#### DATA PROVIDED:
※

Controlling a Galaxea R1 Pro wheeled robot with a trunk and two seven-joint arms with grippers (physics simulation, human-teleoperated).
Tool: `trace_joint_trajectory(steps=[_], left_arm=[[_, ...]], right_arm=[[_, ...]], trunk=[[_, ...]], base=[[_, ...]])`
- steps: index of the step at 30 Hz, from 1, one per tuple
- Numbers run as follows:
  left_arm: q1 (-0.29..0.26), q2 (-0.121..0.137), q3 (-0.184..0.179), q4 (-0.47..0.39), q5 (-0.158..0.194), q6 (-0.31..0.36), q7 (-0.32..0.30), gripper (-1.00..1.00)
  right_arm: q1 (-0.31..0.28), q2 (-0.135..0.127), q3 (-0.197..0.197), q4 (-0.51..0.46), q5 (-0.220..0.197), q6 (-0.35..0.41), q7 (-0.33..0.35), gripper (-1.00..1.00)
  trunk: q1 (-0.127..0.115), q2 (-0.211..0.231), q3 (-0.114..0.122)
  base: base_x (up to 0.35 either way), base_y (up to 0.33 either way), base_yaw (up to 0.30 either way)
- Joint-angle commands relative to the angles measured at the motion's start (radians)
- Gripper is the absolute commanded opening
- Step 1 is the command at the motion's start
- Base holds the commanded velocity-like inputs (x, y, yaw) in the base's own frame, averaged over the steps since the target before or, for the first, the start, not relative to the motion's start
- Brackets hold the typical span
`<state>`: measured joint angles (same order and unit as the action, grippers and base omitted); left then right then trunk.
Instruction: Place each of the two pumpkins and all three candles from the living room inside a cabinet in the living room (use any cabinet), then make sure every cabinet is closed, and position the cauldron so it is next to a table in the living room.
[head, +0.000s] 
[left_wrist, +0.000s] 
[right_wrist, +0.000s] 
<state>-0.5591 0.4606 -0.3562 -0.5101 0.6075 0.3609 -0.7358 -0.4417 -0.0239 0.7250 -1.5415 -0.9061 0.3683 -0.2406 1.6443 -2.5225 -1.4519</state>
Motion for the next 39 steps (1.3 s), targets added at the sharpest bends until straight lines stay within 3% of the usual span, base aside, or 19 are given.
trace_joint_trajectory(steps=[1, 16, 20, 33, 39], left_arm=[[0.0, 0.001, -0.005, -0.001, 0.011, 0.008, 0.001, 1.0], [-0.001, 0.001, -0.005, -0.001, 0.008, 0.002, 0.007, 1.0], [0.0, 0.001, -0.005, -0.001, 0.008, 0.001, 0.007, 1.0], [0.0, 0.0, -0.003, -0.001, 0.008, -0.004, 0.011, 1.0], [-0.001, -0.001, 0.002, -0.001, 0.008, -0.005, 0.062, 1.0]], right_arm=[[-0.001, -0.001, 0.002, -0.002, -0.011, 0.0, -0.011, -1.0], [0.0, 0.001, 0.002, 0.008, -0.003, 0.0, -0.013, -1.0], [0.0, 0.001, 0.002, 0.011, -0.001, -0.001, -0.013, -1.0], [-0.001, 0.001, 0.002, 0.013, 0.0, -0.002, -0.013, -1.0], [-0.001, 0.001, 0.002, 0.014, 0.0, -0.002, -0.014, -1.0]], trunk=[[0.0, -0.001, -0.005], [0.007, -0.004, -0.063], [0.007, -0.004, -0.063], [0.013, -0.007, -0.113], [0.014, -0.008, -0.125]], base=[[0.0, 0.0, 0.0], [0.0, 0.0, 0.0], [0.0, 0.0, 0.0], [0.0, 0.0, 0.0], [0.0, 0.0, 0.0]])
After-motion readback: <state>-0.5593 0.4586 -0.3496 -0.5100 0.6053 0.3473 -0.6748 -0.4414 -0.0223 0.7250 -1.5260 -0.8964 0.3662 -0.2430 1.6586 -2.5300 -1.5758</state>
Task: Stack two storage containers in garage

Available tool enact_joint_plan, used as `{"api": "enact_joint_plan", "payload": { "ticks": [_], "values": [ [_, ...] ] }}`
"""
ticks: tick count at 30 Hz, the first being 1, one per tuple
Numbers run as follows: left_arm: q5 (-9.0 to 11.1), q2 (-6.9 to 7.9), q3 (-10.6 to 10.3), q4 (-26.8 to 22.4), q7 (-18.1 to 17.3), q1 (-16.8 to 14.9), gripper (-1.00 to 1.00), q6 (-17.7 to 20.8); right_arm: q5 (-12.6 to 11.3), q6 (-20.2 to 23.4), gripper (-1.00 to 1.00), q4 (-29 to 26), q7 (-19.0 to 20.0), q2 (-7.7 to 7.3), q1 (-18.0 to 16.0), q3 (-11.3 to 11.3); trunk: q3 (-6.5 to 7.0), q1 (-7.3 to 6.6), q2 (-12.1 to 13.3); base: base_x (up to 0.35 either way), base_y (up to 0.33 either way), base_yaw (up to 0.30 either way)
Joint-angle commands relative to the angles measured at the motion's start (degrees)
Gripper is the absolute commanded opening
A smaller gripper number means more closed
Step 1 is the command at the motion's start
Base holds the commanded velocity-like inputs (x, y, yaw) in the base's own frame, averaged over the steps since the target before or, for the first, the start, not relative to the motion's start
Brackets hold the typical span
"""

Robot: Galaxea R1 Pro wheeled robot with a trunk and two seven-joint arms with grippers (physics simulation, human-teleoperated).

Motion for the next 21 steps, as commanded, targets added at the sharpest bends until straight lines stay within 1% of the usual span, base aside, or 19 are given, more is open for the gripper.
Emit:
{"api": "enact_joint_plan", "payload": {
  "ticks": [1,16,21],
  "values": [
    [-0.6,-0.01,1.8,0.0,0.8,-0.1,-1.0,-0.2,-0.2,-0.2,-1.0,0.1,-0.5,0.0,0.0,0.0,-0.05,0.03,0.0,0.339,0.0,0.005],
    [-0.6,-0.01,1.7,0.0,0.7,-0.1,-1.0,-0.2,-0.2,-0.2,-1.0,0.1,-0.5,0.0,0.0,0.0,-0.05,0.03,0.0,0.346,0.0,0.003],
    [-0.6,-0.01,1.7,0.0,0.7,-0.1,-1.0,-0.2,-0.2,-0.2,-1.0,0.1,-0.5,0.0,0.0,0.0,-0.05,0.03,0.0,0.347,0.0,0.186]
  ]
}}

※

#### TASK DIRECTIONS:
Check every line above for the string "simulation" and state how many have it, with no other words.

#### EXPECTED ANSWER:
2